Wireshark 4.6.5 Patches 40+ Flaws, Including RCE Vulnerabilities

Wireshark, the world’s most widely used open-source network protocol analyzer, has shipped a major security update patching over 40 vulnerabilities, several of which carry the potential for arbitrary code execution via malformed packet injection or weaponized capture files.

All users and organizations depending on Wireshark for network monitoring, traffic forensics, or packet analysis are urged to upgrade to Wireshark 4.6.5 without delay.

Code Execution Flaws

The most alarming findings in this release go beyond disruption. Four dissectors and parsers carry confirmed crash-with-possible-code-execution impact, making them prime candidates for exploitation in privileged environments:

• TLS Dissector (CVE-2026-5402) — A crash with possible code execution when parsing malformed TLS traffic (wnpa-sec-2026-14)
• SBC Codec (CVE-2026-5403) — A crash with possible code execution in the SBC audio codec processor (wnpa-sec-2026-16)
• RDP Dissector (CVE-2026-5405) — A crash with possible code execution when dissecting Remote Desktop Protocol packets (wnpa-sec-2026-17)
• Profile Import (CVE-2026-5656) — A crash with possible code execution triggered during profile import operations (wnpa-sec-2026-21)

These vulnerabilities are particularly dangerous because Wireshark is routinely run with elevated privileges in enterprise and SOC environments, meaning successful exploitation could grant attackers significant system access.

Denial-of-Service via Dissector Crashes

A large portion of the patched flaws cause application crashes when specific protocol dissectors process malformed or adversarially crafted packets.

Affected dissectors span a wide range of protocols, including Monero (CVE-2026-5409)

• BT-DHT (CVE-2026-5408), FC-SWILS (CVE-2026-5406), ICMPv6 (CVE-2026-5299), AFP (CVE-2026-5401), SDP (CVE-2026-5655)
• iLBC (CVE-2026-5657, CVE-2026-6529), ZigBee (CVE-2026-6537), IEEE 802.11 (CVE-2026-6525), MySQL (CVE-2026-6524).
• WebSocket (CVE-2026-6869), and HTTP (CVE-2026-6868), among others.

A threat actor positioned on the same network segment can trigger these crashes by injecting specially crafted packets, with no authentication or prior system access required.

Infinite Loop and Resource Exhaustion

Several vulnerabilities cause infinite loops, effectively hanging Wireshark and consuming system resources in a sustained denial-of-service condition.
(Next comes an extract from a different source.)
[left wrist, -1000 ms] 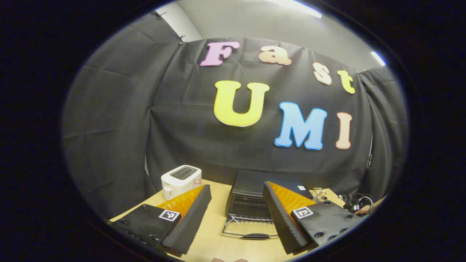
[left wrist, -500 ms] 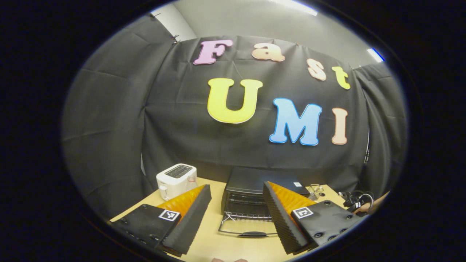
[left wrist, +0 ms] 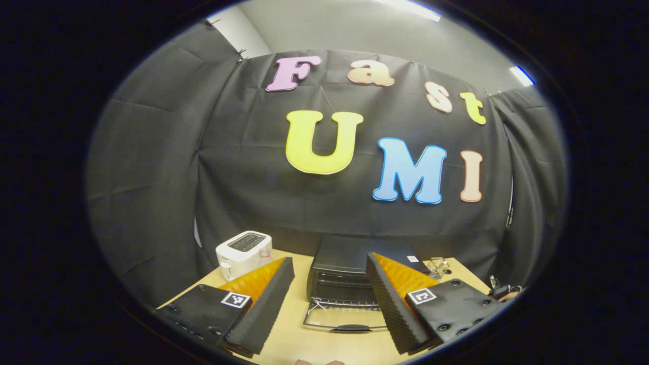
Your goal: Open the electric oven with the left hand, put the food in, and close the electric oven.
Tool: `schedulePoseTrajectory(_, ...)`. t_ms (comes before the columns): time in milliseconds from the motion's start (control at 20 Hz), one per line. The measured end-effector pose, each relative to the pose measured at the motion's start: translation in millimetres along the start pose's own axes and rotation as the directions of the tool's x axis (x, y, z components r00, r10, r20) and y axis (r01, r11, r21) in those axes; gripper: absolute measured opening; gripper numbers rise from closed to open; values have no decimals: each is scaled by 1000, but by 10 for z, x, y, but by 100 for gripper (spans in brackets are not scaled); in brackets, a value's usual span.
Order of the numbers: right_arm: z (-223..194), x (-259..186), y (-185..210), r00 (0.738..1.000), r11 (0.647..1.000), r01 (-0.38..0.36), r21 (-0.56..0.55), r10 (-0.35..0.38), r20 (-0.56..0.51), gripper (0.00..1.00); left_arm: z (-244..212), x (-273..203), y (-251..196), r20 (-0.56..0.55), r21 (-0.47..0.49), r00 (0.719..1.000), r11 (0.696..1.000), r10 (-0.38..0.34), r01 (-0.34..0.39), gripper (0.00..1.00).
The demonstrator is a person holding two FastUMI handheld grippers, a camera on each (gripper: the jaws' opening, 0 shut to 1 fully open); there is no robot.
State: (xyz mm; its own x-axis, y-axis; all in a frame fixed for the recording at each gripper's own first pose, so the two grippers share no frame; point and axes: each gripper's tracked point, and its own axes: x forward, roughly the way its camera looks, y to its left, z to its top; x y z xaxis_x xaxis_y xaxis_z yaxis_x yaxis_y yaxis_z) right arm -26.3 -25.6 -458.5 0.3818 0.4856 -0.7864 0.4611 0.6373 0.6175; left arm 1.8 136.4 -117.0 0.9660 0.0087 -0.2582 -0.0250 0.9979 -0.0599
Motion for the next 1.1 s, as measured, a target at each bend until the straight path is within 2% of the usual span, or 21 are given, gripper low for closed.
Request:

Key affected components include the SMB2 Dissector (CVE-2026-5407), DLMS/COSEM (CVE-2026-6536), USB HID (CVE-2026-6534), OpenFlow v5/v6 (CVE-2026-6521, CVE-2026-6520), MBIM (CVE-2026-6519), and TLS Dissector (CVE-2026-6528).

In automated capture pipelines where Wireshark runs unattended, a single malformed packet can permanently stall the analysis workflow.

Decompression Engine Vulnerabilities

Two vulnerabilities strike Wireshark’s core dissection engine rather than individual protocol parsers a critical distinction that amplifies their scope:

• zlib Decompression Crash (CVE-2026-6535) — Malformed compressed payloads corrupt the decompression pipeline, impacting issues #21097 and #21098 (wnpa-sec-2026-26)
• LZ77 Decompression Crash (CVE-2026-6533) — A crash triggered by malformed LZ77-compressed data during packet dissection (wnpa-sec-2026-28)

Because these flaws sit at the engine level, any protocol that relies on compressed payloads becomes an attack vector, significantly expanding the exploitable surface beyond individual dissectors.

Affected Versions & Remediation

The Wireshark team credited AI-assisted vulnerability reporting as a key factor in accelerating discovery across multiple protocol modules simultaneously. Users should update to Wireshark 4.6.5 immediately through the official Wireshark download page.

Organizations running Wireshark in live capture or SIEM-integrated modes must treat this patch as a top priority, given the confirmed code-execution risk in TLS, RDP, and SBC components.